Upon termination of the algorithm, the 8-dimensional complex vector stored in the register must be somehow read off from the qubit register by a quantum measurement. However, by the laws of quantum mechanics, that measurement will yield a random 3 bit string (and it will destroy the stored state as well). This random string can be used in computing the value of a function because (by design) the probability distribution of the measured output bitstring is skewed in favor of the correct value of the function. By repeated runs of the quantum computer and measurement of the output, the correct value can be determined, to a high probability, by majority polling of the outputs. In brief, quantum computations are probabilistic, see quantum circuit for a more precise formulation.

A quantum algorithm is implemented by an appropriate sequence of unitary operations. Note that for a given algorithm, the operations will always be done in exactly the same order. There is no "IF THEN" statement to vary the order, since there is no way to read the state of a qubit before the final measurement. There are, however, conditional gate operations such as the controlled NOT gate, or CNOT.

For more details on the sequences of operations used for various algorithms, see universal quantum computer, Shor's algorithm, Grover's algorithm, Deutsch-Jozsa algorithm, quantum Fourier transform, quantum gate, quantum adiabatic algorithm and quantum error correction. Also refer to the growing field of quantum programming.

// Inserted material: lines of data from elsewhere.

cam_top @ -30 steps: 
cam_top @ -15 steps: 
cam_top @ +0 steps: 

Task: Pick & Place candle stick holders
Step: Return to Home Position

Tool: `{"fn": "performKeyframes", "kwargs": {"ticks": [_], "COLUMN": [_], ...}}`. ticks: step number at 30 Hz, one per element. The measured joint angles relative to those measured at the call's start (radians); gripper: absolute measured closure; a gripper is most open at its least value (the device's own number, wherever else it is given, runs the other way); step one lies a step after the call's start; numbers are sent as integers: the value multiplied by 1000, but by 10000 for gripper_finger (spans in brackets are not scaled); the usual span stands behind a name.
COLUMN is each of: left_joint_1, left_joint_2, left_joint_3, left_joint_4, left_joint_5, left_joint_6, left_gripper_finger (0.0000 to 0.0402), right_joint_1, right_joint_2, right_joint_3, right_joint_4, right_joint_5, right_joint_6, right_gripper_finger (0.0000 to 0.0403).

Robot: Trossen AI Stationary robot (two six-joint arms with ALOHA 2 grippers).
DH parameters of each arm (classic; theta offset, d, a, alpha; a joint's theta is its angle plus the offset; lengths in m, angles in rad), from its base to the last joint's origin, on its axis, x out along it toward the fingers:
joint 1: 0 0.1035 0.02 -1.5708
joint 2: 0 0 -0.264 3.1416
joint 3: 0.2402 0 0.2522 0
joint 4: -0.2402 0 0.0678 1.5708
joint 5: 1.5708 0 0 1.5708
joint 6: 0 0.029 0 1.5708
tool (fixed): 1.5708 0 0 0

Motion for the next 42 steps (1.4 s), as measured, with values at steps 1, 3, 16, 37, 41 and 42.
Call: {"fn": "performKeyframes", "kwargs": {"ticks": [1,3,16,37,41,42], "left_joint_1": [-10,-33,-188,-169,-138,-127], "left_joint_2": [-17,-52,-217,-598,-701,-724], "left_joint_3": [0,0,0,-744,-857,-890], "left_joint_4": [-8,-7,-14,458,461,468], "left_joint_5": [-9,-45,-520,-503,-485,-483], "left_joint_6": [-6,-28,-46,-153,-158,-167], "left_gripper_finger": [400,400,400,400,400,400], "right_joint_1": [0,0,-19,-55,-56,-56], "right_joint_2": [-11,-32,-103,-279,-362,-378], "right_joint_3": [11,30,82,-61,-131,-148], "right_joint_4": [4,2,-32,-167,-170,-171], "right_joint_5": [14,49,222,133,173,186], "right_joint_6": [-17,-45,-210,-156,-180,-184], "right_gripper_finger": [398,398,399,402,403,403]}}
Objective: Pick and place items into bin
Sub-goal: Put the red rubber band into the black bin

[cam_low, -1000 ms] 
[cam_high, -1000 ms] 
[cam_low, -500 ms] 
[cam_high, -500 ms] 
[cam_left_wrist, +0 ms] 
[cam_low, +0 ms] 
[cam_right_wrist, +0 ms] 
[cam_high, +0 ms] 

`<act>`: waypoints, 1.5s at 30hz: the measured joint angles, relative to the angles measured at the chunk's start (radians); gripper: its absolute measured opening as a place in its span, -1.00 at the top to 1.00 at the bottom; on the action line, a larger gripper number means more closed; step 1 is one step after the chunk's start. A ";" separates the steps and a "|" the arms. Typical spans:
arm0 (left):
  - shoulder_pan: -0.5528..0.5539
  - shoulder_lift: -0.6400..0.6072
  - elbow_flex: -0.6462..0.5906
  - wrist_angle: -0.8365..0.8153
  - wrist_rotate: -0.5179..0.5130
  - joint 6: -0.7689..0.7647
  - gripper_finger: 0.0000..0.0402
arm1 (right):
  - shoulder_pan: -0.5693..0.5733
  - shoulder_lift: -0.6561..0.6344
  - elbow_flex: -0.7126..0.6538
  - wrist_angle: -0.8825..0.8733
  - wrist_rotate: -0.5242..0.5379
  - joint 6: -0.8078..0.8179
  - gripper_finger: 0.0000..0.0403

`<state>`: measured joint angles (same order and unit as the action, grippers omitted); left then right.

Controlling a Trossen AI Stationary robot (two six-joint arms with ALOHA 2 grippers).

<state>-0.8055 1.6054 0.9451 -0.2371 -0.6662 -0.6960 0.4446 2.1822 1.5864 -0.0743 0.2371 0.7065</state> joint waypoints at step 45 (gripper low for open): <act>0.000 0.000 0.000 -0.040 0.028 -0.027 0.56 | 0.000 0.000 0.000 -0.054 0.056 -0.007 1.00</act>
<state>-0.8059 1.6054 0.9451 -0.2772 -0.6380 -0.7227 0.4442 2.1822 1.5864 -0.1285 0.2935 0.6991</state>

The power of quantum computersEdit

Integer factorization is believed to be computationally infeasible with an ordinary computer for large numbers that are the product of two prime numbers of roughly equal size (e.g., products of two 300-digit primes). By comparison, a quantum computer could solve this problem relatively easily. If a number has n bits (is n digits long when written in the binary numeral system), then a quantum computer with just over 2n qubits can use Shor's algorithm to find its factors. It can also solve a related problem called the discrete logarithm problem. This ability would allow a quantum computer to "break" many of the cryptographic systems in use today, in the sense that there would be a relatively fast (polynomial time in n) algorithm for solving the problem. In particular, most of the popular public key ciphers could be much more quickly broken, including forms of RSA and ElGamal. These are used to protect secure Web pages, encrypted email, and many other types of data. Breaking these would have significant ramifications for electronic privacy and security. The only way to increase the security of an algorithm like RSA would be to increase the key size and hope that an adversary does not have the resources to build and use a powerful enough quantum computer. It seems plausible that it will always be possible to build classical computers that have more bits than the number of qubits in the largest quantum computer. If that is true, then algorithms like RSA could be made secure by ensuring that keylengths exceed the storage capacities of quantum computers, but at the cost of an extreme penalty in computational time.

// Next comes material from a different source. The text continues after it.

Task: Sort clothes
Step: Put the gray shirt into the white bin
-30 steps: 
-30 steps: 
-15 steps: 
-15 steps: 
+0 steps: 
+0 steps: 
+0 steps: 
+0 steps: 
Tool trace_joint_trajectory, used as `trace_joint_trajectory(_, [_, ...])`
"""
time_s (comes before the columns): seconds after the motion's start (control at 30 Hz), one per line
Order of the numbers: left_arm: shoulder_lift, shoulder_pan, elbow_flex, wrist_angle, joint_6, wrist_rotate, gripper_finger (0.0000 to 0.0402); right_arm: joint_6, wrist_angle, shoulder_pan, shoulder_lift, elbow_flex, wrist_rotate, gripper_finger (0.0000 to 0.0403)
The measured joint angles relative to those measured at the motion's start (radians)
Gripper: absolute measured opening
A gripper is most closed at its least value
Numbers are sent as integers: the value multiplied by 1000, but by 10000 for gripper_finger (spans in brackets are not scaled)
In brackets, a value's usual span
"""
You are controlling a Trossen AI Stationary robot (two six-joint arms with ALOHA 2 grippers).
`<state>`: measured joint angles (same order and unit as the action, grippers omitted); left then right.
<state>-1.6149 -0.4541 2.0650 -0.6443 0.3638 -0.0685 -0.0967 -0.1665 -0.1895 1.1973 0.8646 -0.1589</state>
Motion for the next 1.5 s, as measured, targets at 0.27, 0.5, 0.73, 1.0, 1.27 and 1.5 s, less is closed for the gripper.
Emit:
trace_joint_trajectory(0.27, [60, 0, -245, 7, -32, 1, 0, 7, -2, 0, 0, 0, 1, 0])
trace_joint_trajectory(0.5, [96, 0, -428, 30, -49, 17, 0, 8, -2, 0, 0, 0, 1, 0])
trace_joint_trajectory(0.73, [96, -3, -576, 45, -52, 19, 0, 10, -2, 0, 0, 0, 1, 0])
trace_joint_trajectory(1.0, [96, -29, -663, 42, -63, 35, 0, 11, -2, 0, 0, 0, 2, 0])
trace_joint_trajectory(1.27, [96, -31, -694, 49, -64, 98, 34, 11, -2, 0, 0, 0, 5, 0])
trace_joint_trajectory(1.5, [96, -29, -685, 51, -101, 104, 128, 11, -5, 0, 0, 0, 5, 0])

There are some digital signature schemes that are believed to be secure against quantum computers. See for instance Lamport signatures.

Perhaps not as surprisingly, quantum computers could also be useful for running simulations of quantum mechanics. This idea goes back to Richard Feynman (1982) who observed that there is no known algorithm for simulating quantum systems on a classical computer and suggested studying the use of quantum computers for this purpose. The speedup achieved by quantum computers could be just as large as for factoring. This could be a great boon to physics, chemistry, materials science, nanotechnology, biology and medicine, all of which are limited today by the slow speed of quantum mechanical simulations. For example, some modern simulations that are taking IBM's Blue Gene supercomputer years, would take a quantum computer only a matter of seconds.

This dramatic advantage of quantum computers has only been discovered for only these three problems so far: factoring, discrete logarithm, and quantum physics simulations. However, there is no proof that the advantage is real: an equally fast classical algorithm may still be discovered (though some consider this unlikely). There is one other problem where quantum computers have a smaller, though significant (quadratic) advantage. It is quantum database search, and can be solved by Grover's algorithm. In this case the advantage is provable. This establishes beyond doubt that (ideal) quantum computers are superior to classical computers for at least one problem.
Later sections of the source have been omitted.